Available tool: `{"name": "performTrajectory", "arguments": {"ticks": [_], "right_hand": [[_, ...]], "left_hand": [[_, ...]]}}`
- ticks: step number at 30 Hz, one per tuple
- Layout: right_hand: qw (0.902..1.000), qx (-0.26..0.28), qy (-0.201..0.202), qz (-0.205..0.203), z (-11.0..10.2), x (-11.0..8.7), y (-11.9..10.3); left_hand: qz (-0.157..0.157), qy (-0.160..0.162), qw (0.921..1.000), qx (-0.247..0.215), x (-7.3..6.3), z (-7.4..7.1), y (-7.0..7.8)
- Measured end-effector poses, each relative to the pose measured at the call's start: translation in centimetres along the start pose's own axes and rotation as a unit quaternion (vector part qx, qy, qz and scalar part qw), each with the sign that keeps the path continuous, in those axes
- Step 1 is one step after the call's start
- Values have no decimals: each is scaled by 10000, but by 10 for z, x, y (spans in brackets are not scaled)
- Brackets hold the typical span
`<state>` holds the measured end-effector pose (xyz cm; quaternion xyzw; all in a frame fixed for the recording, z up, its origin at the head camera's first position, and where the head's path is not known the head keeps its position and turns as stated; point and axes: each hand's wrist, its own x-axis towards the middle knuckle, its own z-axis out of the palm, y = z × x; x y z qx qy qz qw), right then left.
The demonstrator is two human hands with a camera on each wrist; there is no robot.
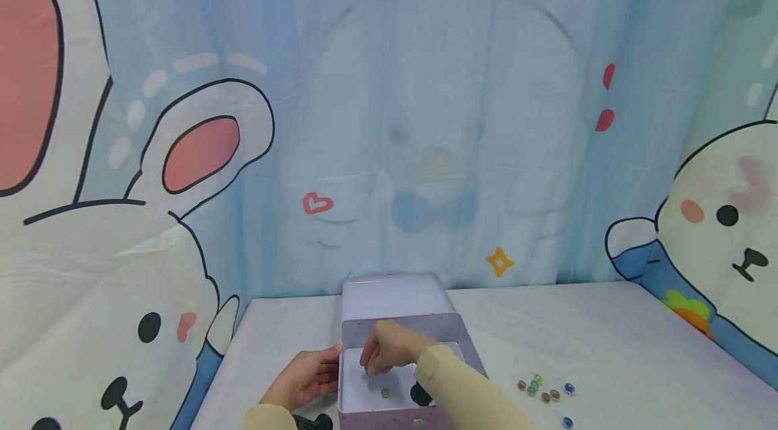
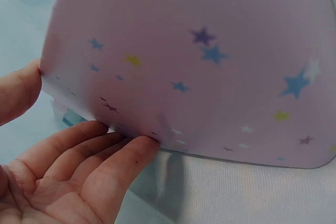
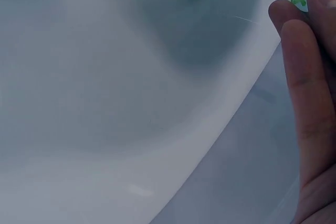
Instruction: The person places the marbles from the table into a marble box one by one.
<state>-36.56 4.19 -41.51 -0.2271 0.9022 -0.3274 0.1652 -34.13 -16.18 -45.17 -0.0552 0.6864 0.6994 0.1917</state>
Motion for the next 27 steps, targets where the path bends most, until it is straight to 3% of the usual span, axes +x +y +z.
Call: {"name": "performTrajectory", "arguments": {"ticks": [11, 16, 22, 27], "right_hand": [[10000, -16, 33, -79, -3, -1, 2], [9992, 323, 132, -215, -12, -9, 9], [9926, 849, 517, -693, -41, -32, 24], [9879, 667, 936, -1043, -86, -68, 56]], "left_hand": [[-48, 79, 10000, 29, 1, 1, 0], [-114, 9, 9999, -10, 4, 4, -2], [-60, -119, 9999, 30, 4, 3, -7], [43, -109, 9999, 82, 0, -2, -3]]}}
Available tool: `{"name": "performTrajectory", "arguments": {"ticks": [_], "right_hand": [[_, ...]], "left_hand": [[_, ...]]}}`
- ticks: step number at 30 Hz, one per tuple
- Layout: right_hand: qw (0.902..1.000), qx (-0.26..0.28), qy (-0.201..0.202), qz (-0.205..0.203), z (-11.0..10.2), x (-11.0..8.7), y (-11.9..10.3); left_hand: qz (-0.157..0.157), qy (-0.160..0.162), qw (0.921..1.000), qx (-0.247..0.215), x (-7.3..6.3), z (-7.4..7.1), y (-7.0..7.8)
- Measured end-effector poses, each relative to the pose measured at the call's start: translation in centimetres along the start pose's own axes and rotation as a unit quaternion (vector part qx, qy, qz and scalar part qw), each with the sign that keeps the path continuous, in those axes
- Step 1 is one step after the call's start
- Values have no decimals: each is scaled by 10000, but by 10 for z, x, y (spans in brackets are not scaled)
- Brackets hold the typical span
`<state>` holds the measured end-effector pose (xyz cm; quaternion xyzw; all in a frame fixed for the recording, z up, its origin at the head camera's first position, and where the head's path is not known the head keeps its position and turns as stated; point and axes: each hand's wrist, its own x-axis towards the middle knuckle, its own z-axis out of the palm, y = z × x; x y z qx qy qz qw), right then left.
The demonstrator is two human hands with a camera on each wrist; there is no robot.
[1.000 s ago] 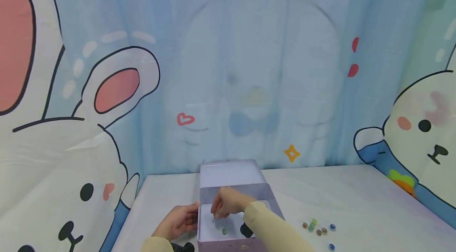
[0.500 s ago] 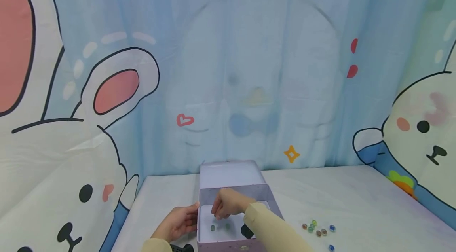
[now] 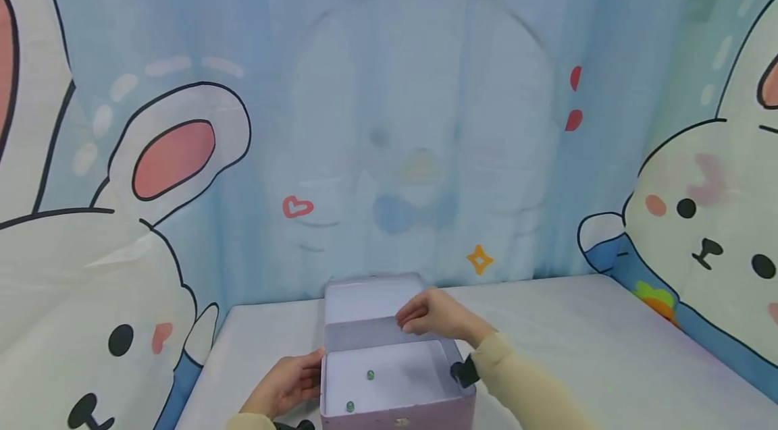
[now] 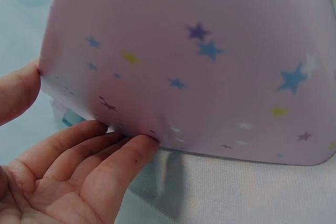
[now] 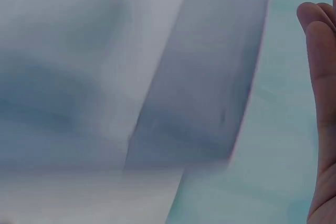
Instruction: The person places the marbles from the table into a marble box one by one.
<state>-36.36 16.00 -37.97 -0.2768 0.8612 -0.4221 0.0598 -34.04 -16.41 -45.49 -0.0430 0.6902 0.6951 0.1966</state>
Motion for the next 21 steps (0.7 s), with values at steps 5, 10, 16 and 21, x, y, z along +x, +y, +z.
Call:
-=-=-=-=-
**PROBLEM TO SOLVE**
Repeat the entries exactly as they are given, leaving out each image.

**THE ANSWER**
Available tool: `{"name": "performTrajectory", "arguments": {"ticks": [_], "right_hand": [[_, ...]], "left_hand": [[_, ...]]}}`
- ticks: step number at 30 Hz, one per tuple
- Layout: right_hand: qw (0.902..1.000), qx (-0.26..0.28), qy (-0.201..0.202), qz (-0.205..0.203), z (-11.0..10.2), x (-11.0..8.7), y (-11.9..10.3); left_hand: qz (-0.157..0.157), qy (-0.160..0.162), qw (0.921..1.000), qx (-0.247..0.215), x (-7.3..6.3), z (-7.4..7.1), y (-7.0..7.8)
- Measured end-effector poses, each relative to the pose measured at the call's start: translation in centimetres along the start pose's own axes and rotation as a unit quaternion (vector part qx, qy, qz and scalar part qw), each with the sign that keeps the path continuous, in those axes
- Step 1 is one step after the call's start
- Values have no decimals: each is scaled by 10000, but by 10 for z, x, y (spans in brackets are not scaled)
- Brackets hold the typical span
`<state>` holds the measured end-effector pose (xyz cm; quaternion xyzw; all in a frame fixed for the recording, z up, its origin at the head camera's first position, and where the head's path is not known the head keeps its position and turns as stated; point and axes: each hand's wrist, its own x-axis towards the middle knuckle, its own z-axis out of the palm, y = z × x; x y z qx qy qz qw), right then left.
The demonstrator is two human hands with a camera on each wrist; there is no robot.
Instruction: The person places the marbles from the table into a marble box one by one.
<state>-36.56 4.19 -41.51 -0.2271 0.9022 -0.3274 0.1652 -34.13 -16.18 -45.17 -0.0552 0.6864 0.6994 0.1917</state>
Motion for the next 27 steps, targets where the path bends most, until it is straight to 3% of the usual span, axes +x +y +z.
Call: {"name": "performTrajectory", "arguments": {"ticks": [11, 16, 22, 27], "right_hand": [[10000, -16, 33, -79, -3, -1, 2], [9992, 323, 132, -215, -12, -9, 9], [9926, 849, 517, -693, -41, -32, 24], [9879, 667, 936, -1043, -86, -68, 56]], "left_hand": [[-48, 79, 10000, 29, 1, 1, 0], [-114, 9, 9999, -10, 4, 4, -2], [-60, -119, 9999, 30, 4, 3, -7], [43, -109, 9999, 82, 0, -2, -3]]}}
Available tool: `{"name": "performTrajectory", "arguments": {"ticks": [_], "right_hand": [[_, ...]], "left_hand": [[_, ...]]}}`
- ticks: step number at 30 Hz, one per tuple
- Layout: right_hand: qw (0.902..1.000), qx (-0.26..0.28), qy (-0.201..0.202), qz (-0.205..0.203), z (-11.0..10.2), x (-11.0..8.7), y (-11.9..10.3); left_hand: qz (-0.157..0.157), qy (-0.160..0.162), qw (0.921..1.000), qx (-0.247..0.215), x (-7.3..6.3), z (-7.4..7.1), y (-7.0..7.8)
- Measured end-effector poses, each relative to the pose measured at the call's start: translation in centimetres along the start pose's own axes and rotation as a unit quaternion (vector part qx, qy, qz and scalar part qw), each with the sign that keeps the path continuous, in those axes
- Step 1 is one step after the call's start
- Values have no decimals: each is scaled by 10000, but by 10 for z, x, y (spans in brackets are not scaled)
- Brackets hold the typical span
`<state>` holds the measured end-effector pose (xyz cm; quaternion xyzw; all in a frame fixed for the recording, z up, its origin at the head camera's first position, and where the head's path is not known the head keeps its position and turns as stated; point and axes: each hand's wrist, its own x-axis towards the middle knuckle, its own z-axis out of the palm, y = z × x; x y z qx qy qz qw), right then left.
The demonstrator is two human hands with a camera on each wrist; there is no robot.
[1.000 s ago] 
[0.500 s ago] 
[now] 
[now] 
[now] 
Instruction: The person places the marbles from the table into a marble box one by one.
<state>-36.36 16.00 -37.97 -0.2768 0.8612 -0.4221 0.0598 -34.04 -16.41 -45.49 -0.0430 0.6902 0.6951 0.1966</state>
Motion for the next 21 steps (0.7 s), with values at steps 5, 10, 16 and 21, x, y, z along +x, +y, +z.
Call:

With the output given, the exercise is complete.